Country of My Skull.

Angelopoulos' Trilogy, a human saga, is set against the backdrop of rootless people. A poetic summing up of the century that just ended, the film traverses through a love affair that challenges time - the story begins in Odessa in 1919 with the entry of the Red Army into the city and ends in present-day New York. Exile, separation, wandering, the end of ideologies and constant trials of history make Trilogy an elegy on human fate.

LAST year Buddhadeb Dasgupta's A Tale of a Naughty Girl was chosen for the opening of the official section, Panorama. But this year, Forum, an independent section of the festival dedicated to innovative and experimental cinema, screened a handful of Indian films, - including the Bollywood blockbuster Kal Ho Na Ho, Sudhir Mishra's Hazaron Khwaishi Aisi, Vishal Bhardwaj's Maqbul and Paris-based Partho Sengupta's maiden venture Hawa Aane De.

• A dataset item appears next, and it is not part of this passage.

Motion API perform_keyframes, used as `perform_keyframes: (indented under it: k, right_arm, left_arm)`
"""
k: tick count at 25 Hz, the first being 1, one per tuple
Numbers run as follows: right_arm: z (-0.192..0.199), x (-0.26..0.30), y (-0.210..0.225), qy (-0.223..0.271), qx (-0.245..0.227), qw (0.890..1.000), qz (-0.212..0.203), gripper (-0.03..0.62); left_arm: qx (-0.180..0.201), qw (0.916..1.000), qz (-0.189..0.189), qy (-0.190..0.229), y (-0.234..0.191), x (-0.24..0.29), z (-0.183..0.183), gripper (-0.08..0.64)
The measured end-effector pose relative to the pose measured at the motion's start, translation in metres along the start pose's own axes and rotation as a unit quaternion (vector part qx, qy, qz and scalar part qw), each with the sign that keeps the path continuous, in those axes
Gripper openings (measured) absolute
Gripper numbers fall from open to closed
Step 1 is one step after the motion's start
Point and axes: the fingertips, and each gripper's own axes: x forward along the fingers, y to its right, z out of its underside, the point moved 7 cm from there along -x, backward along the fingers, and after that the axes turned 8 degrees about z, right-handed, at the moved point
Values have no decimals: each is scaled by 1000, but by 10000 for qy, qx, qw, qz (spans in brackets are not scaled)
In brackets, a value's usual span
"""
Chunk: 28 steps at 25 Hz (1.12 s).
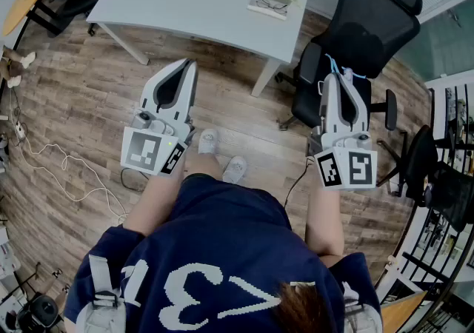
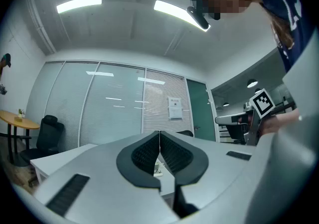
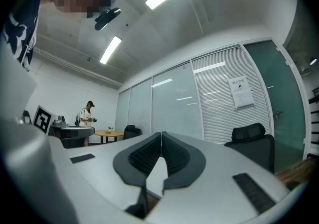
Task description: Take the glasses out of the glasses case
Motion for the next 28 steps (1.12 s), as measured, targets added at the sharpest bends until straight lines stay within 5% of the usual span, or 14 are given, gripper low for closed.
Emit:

Rakesh Sharma's long documentary on the Gujarat communal violence, Final Solution, was also screened in this section. The fact that no Indian film was selected for the competition section suggests that Indian entries sent for selection were not up to the mark. But, strangely, selections for a prestigious section like Forum were done by people who do not know much about India, let alone Indian films? It is a pity that the days of Ulrich Gregor, to whom Indian film-makers are indebted for enabling them to gain access to the international audience through the Forum, are gone. Mrinal Sen, Buddhadeb Dasgupta, Goutam Ghose, Adoor Gopalakrishnan - all owe a lot to the Forum. The last Indian film shown in the Berlinale competition section was Buddhadeb Dasgupta's Charachar in 1994.

(This story was published in the print edition of Frontline magazine dated Mar 26, 2004.)